A walkthrough for this encoding and for programming with cats
in general can be found in this book by underscore. I've had colleagues use it and they seem to find it helpful so maybe you will also.
This would be in distinction to both Rust and Haskell, that offer native intrinsics for describing and interacting with typeclasses that are to some degree orthogonal to the type system. The implementations are discovered by type, but the typeclasses themselves don't appear to have types (I'm welcome to correction on this front!) outside of specific odd circumstances like trait objects in Rust (and even then really that's an object being typed by its typeclass capacities). For what it's worth, I have not looked into the new features in Scala 3 as deeply as I ought to have (been busy elsewhere), but my understanding is that to some degree those bridge this gap and further elide this distinction.
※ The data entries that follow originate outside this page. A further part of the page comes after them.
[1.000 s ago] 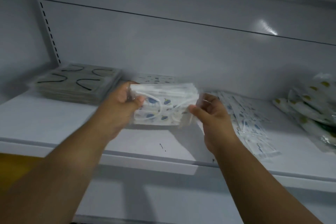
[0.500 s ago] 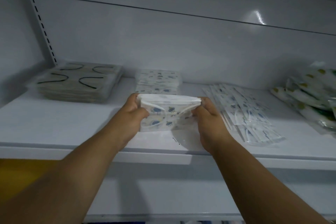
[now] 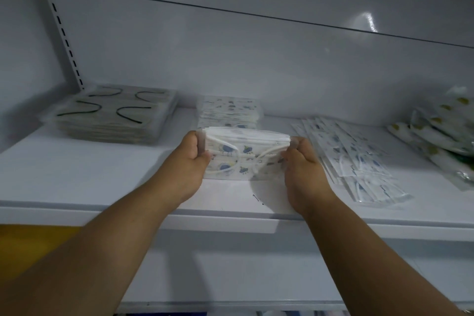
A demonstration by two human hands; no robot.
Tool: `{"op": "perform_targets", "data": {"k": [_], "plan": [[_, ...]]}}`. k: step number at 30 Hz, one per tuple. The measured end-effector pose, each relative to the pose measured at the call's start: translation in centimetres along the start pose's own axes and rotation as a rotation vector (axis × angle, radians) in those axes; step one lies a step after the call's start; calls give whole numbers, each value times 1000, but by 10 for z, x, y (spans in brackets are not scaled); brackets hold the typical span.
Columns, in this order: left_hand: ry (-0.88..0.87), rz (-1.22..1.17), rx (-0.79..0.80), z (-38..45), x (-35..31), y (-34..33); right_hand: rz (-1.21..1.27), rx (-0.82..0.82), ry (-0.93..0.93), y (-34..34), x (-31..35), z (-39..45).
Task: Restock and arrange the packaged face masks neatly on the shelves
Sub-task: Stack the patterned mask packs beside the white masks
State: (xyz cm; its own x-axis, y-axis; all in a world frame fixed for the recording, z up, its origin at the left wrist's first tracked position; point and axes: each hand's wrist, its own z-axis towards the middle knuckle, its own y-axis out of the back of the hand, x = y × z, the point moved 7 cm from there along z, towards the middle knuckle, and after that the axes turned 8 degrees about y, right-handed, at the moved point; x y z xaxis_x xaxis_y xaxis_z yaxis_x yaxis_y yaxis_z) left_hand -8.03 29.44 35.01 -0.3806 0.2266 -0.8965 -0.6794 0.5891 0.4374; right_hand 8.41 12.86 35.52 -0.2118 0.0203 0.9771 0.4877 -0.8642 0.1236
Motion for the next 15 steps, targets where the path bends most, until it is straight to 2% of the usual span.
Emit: {"op": "perform_targets", "data": {"k": [5,8,11,13,15], "plan": [[-20,6,-85,9,4,21,-153,110,73,1,1,8],[52,-198,-87,19,14,30,-297,157,106,0,-2,13],[105,-405,-52,27,18,30,-336,152,120,-3,-2,22],[88,-389,-75,34,19,32,-327,130,125,-4,-1,31],[30,-228,-150,43,15,38,-321,108,137,-8,2,41]]}}
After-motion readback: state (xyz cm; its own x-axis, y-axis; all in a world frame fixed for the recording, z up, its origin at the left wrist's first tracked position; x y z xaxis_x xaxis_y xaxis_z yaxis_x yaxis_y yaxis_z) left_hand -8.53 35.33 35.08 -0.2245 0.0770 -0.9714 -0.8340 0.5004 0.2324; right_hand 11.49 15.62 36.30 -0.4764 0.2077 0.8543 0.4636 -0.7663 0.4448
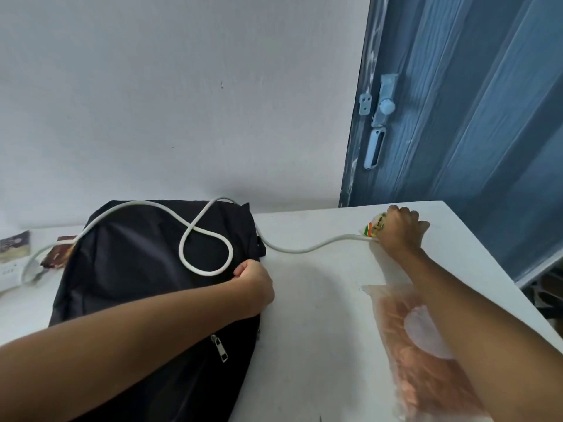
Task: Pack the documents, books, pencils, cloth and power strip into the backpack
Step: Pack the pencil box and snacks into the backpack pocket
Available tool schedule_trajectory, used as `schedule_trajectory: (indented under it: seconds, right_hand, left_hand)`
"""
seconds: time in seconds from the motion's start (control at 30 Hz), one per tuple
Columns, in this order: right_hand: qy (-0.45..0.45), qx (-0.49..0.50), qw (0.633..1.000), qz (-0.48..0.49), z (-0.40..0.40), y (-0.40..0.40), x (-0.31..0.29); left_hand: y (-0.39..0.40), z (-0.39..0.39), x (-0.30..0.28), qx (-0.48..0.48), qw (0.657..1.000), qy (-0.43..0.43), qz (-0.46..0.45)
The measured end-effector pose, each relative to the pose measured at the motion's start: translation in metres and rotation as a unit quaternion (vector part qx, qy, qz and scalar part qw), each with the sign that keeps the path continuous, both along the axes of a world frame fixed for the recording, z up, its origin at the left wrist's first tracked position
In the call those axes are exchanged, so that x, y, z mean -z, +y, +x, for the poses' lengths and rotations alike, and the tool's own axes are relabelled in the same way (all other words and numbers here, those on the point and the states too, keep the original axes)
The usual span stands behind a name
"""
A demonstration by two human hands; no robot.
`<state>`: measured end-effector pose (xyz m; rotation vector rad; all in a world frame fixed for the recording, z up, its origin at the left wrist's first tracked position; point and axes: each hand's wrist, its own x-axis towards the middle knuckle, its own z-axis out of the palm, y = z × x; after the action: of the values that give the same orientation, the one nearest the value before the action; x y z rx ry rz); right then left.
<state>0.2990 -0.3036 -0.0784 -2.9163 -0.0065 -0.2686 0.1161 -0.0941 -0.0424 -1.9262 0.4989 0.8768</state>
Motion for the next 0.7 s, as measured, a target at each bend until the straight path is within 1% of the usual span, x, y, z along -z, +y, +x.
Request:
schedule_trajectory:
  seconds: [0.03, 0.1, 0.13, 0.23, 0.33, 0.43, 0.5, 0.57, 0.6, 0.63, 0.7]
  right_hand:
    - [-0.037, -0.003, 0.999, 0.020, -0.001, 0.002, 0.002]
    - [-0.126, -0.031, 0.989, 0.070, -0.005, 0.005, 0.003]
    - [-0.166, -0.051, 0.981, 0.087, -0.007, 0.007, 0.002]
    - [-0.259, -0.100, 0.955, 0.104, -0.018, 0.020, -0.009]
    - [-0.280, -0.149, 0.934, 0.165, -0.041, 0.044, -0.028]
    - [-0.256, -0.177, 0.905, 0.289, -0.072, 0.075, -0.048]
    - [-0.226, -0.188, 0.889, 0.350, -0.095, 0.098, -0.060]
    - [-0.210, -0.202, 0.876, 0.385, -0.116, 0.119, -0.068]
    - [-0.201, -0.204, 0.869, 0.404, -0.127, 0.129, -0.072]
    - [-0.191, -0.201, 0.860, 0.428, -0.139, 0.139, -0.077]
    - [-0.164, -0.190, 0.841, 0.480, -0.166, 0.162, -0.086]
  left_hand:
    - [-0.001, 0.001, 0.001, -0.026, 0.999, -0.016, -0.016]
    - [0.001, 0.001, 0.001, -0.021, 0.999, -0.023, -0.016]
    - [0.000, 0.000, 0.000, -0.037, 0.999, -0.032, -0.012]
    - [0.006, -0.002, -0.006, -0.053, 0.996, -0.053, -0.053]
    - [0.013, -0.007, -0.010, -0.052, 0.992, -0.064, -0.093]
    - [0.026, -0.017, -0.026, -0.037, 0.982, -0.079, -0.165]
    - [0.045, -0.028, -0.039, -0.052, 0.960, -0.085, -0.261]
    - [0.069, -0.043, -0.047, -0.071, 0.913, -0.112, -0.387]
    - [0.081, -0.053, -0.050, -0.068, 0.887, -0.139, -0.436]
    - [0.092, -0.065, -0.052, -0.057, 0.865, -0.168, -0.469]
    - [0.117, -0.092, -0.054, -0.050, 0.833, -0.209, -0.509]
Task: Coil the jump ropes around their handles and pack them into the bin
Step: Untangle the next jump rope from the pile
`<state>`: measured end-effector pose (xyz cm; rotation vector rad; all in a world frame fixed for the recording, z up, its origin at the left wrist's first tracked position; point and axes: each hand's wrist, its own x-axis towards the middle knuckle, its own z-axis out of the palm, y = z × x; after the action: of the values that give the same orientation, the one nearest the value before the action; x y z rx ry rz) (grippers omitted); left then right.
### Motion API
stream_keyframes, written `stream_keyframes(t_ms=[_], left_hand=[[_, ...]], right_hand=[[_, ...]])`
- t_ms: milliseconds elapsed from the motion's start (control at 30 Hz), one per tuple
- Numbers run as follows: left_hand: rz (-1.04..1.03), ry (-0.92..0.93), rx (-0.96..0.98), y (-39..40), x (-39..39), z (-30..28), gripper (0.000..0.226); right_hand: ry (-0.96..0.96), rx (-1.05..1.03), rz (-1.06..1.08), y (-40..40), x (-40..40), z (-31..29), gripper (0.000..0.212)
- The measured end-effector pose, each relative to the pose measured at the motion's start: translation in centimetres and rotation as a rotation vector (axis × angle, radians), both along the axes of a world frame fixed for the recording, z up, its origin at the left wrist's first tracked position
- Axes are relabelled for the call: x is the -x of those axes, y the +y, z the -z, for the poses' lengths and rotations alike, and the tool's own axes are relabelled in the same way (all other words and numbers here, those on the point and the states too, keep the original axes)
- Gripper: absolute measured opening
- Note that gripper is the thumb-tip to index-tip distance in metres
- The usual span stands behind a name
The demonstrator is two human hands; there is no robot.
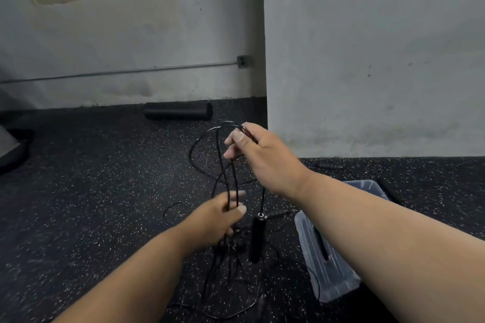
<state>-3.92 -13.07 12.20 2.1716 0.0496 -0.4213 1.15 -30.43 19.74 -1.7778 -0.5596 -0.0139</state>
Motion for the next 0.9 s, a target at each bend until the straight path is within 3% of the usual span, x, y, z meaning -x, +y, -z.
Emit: stream_keyframes(t_ms=[100, 200, 300, 367, 433, 533, 633, 700, 800, 900], left_hand=[[0.173, -0.148, -0.285, 0.2, -0.6, 1.0, 0.027], [-0.021, -0.245, -0.073, 1.1, -1.2, 0.0, 0.023], [-0.173, -0.303, 0.038, 2.1, -2.0, -2.0, 0.024], [-0.253, -0.251, 0.24, 2.5, -2.9, -2.9, 0.028], [-0.316, -0.171, 0.478, 2.0, -2.7, -3.6, 0.031], [-0.316, -0.121, 0.711, 0.3, -2.8, -5.1, 0.032], [-0.289, -0.103, 0.824, 0.1, -3.2, -6.4, 0.03], [-0.332, -0.135, 0.794, 1.2, -3.8, -6.3, 0.03], [-0.393, -0.228, 0.552, 3.3, -4.3, -4.2, 0.033], [-0.368, -0.144, 0.471, 4.0, -3.8, -2.2, 0.04]], right_hand=[[-0.047, -0.048, -0.018, 0.2, -0.4, -0.4, 0.021], [0.011, -0.102, 0.09, -0.3, -1.1, 0.4, 0.015], [0.207, 0.048, 0.181, -1.1, -1.9, 3.1, 0.039], [0.31, 0.208, 0.099, -1.1, -1.9, 4.7, 0.054], [0.381, 0.299, -0.015, -0.8, -1.6, 5.7, 0.048], [0.323, 0.373, -0.198, -0.1, -1.4, 6.3, 0.028], [0.16, 0.439, -0.187, 0.1, -1.7, 6.7, 0.033], [0.108, 0.486, -0.128, 0.0, -2.0, 6.7, 0.036], [0.074, 0.507, -0.043, -0.1, -2.3, 6.4, 0.035], [0.029, 0.465, 0.041, 0.4, -2.3, 5.9, 0.034]])
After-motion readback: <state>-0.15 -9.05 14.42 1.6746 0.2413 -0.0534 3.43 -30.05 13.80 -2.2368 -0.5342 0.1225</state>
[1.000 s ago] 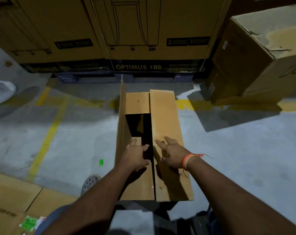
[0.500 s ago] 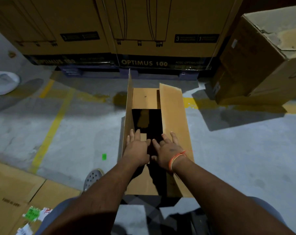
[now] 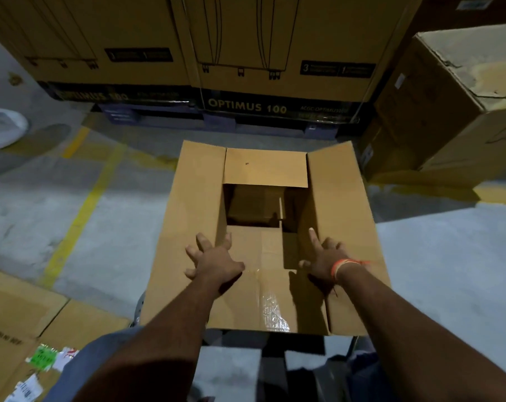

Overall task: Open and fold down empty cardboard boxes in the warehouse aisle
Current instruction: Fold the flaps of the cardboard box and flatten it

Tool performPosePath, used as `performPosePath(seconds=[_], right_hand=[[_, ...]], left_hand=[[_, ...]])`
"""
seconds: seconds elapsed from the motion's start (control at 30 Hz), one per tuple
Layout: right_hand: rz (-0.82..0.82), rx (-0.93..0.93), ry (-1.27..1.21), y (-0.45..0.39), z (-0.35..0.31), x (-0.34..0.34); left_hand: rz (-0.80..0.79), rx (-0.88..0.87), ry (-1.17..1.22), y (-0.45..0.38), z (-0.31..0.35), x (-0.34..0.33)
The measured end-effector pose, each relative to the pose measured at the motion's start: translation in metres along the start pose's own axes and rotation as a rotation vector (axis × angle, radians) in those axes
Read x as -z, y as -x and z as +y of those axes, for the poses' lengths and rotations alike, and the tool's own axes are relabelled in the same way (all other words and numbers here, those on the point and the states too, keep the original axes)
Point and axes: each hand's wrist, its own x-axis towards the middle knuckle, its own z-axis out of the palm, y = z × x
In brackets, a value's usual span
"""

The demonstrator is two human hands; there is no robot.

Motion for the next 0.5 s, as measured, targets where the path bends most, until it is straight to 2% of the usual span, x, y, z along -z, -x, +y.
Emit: performPosePath(seconds=[0.1, 0.2, 0.3, 0.5], right_hand=[[-0.074, 0.022, -0.36, -0.007, 0.004, -0.008], [-0.131, 0.025, -0.665, -0.016, 0.006, -0.016], [-0.161, 0.056, -0.698, -0.024, 0.006, -0.02], [-0.118, 0.088, -0.521, -0.025, 0.008, -0.017]], left_hand=[[-0.036, -0.005, 0.079, -0.016, -0.011, -0.014], [-0.085, -0.038, 0.266, -0.034, -0.018, -0.022], [-0.103, -0.091, 0.418, -0.041, -0.014, -0.026], [-0.11, -0.181, 0.388, -0.036, -0.01, -0.022]])
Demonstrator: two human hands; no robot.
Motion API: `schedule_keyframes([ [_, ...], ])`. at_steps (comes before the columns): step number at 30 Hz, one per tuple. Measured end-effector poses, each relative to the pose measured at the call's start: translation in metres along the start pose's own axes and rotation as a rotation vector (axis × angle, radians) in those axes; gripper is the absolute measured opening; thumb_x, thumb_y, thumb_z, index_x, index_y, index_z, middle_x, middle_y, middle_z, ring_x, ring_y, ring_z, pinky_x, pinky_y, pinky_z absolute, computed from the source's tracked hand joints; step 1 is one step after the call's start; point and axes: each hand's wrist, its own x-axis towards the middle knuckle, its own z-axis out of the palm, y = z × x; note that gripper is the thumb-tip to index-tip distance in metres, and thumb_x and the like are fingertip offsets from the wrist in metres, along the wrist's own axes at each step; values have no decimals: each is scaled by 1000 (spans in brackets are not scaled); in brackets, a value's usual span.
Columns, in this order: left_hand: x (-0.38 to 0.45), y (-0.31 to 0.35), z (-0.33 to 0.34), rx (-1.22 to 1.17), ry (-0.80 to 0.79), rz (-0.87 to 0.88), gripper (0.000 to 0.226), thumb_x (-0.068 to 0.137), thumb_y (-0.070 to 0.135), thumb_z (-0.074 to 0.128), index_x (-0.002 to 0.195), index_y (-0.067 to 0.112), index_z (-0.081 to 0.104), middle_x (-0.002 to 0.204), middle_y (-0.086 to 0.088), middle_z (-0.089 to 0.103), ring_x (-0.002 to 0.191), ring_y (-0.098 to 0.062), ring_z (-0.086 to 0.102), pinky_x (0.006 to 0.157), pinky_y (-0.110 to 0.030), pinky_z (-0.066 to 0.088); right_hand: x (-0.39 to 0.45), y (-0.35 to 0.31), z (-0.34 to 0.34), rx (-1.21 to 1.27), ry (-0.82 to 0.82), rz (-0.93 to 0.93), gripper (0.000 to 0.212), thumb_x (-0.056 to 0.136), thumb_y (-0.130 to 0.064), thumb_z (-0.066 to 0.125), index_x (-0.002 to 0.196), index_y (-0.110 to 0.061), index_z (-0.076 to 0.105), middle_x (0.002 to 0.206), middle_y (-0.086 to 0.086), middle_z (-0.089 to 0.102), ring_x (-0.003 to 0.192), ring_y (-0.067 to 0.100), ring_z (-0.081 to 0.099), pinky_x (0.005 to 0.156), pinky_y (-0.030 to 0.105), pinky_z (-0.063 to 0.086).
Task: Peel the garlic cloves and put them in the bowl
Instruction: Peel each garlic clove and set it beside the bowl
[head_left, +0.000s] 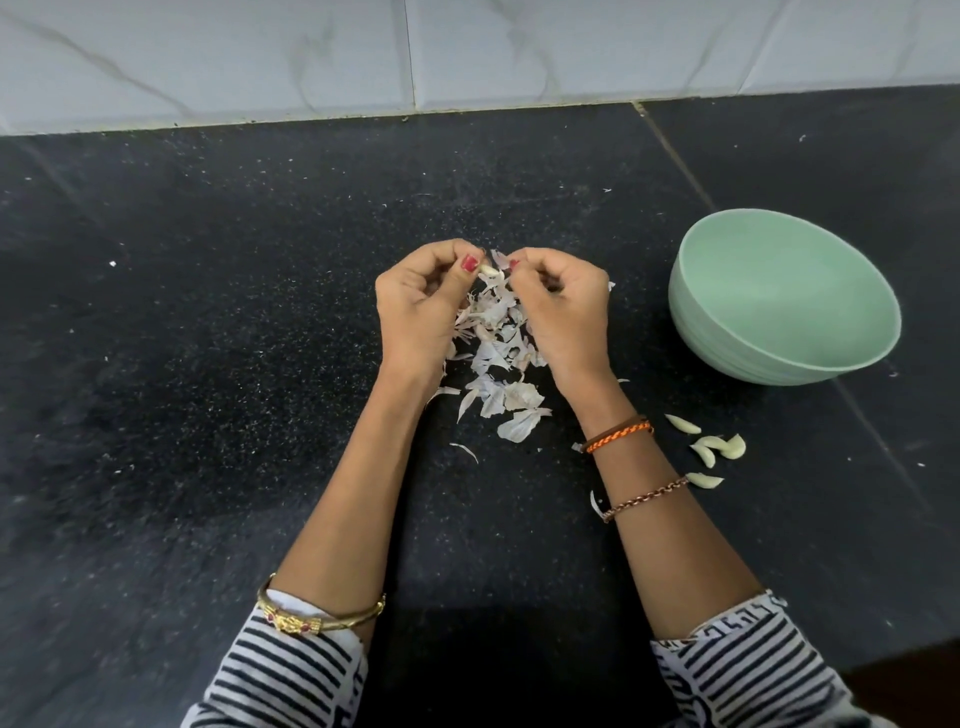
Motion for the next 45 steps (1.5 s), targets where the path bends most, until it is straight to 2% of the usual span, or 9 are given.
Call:
schedule_keyframes([
  [7, 2, 2, -3, -109, 53, -54, 20, 84, -7, 59, 88, 11, 64, 80, 4, 65, 68, 2, 58, 62, -13, 46, 2, 8, 0, -145, 160, -72, 12, 84, -5, 60, 87, -5, 72, 70, -15, 62, 63, -6, 56, 62, 10, 45],
  [11, 2, 2, -3, -122, 65, -52, 21, 84, -8, 59, 88, 11, 64, 75, 11, 66, 68, 3, 59, 63, -12, 46, 0, 12, -2, -302, 169, -182, 6, 77, -12, 69, 77, -11, 75, 73, -5, 70, 69, 7, 65, 69, 28, 53],
  [13, 2, 2, -3, -115, 76, -53, 20, 83, -8, 59, 87, 11, 64, 76, 9, 65, 67, 3, 59, 62, -12, 46, 0, 13, -3, -315, 157, -168, 4, 73, -13, 75, 70, -12, 73, 67, -7, 68, 66, 8, 64, 68, 27, 52],
  [20, 2, 1, -3, -82, 79, -23, 23, 79, -12, 62, 82, 11, 65, 70, 11, 69, 70, 1, 62, 68, -14, 49, -2, 2, 0, 59, -72, -45, 8, 82, -5, 68, 89, -4, 71, 79, -2, 69, 75, 7, 64, 71, 20, 52],
  [23, 2, 1, -4, -89, 72, -26, 22, 79, -12, 63, 82, 10, 65, 73, 7, 70, 73, -4, 64, 70, -18, 51, -2, 3, 2, 49, -107, -40, 11, 80, -5, 70, 91, -4, 70, 80, -5, 67, 73, 0, 63, 68, 14, 50],
  [31, 2, 2, -3, -108, 65, -59, 19, 81, -10, 61, 91, 6, 64, 70, 7, 71, 71, -4, 67, 68, -16, 51, -1, 7, 2, 5, -3, -53, 7, 83, -5, 66, 89, -5, 70, 79, 1, 69, 77, 19, 67, 72, 31, 56],
  [37, 1, 1, -3, -75, 31, -57, 21, 80, -11, 62, 90, 8, 64, 69, 8, 70, 68, -2, 65, 68, -16, 52, 1, 8, 0, -93, -9, -115, 8, 81, -3, 67, 87, -6, 71, 74, -10, 65, 72, 4, 63, 69, 17, 51],
  [40, 1, 0, -4, -48, 29, -51, 21, 79, -11, 63, 87, 9, 65, 69, 8, 70, 67, -2, 64, 69, -17, 52, 1, 12, 1, -191, -2, -160, 9, 82, -7, 66, 87, -10, 73, 77, -5, 68, 77, 14, 64, 71, 25, 52],
  [45, 2, -1, -6, 23, 3, -6, 24, 78, -11, 64, 82, 13, 65, 67, 9, 69, 65, -2, 63, 68, -18, 52, 1, 16, 0, -450, 109, -390, 11, 82, -10, 63, 82, -13, 74, 74, -1, 69, 74, 21, 59, 64, 14, 34],
])
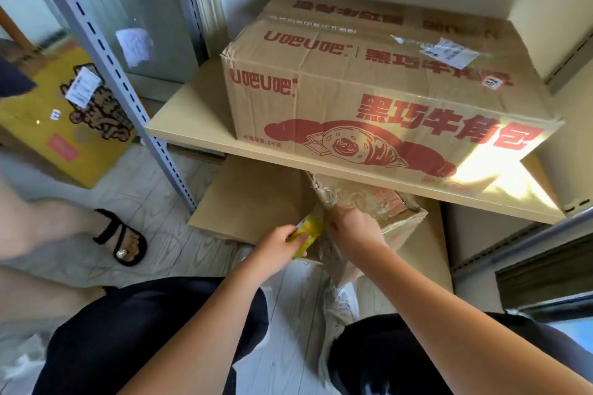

If this concept is new to you, I would toss a search on Monoid
, but for what its worth a natural example is that of the natural numbers. Two numbers can be added, and any number plus zero is the same number. Two natural numbers can also be multiplied, and any number times 1 is itself. If you want to see a good forest of examples, this talk might be of interest!
Assuming the Monoid
instance was lawful. Sadly, I won't be getting into lawfulness here, but there are plenty of great discussions elsewhere. In short, there are equational properties expected for most of the big typeclasses that people provide, and these properties are expected for anything to work correctly in a consistent fashion. For the example of Monoid
, those are associativity and identity. You can look that stuff up here if you want at the monoid wikipedia page. You can also grab a book in abstract algebra and have a really good time if you have the time and energy.
Half seriously, in an almost Platonic way!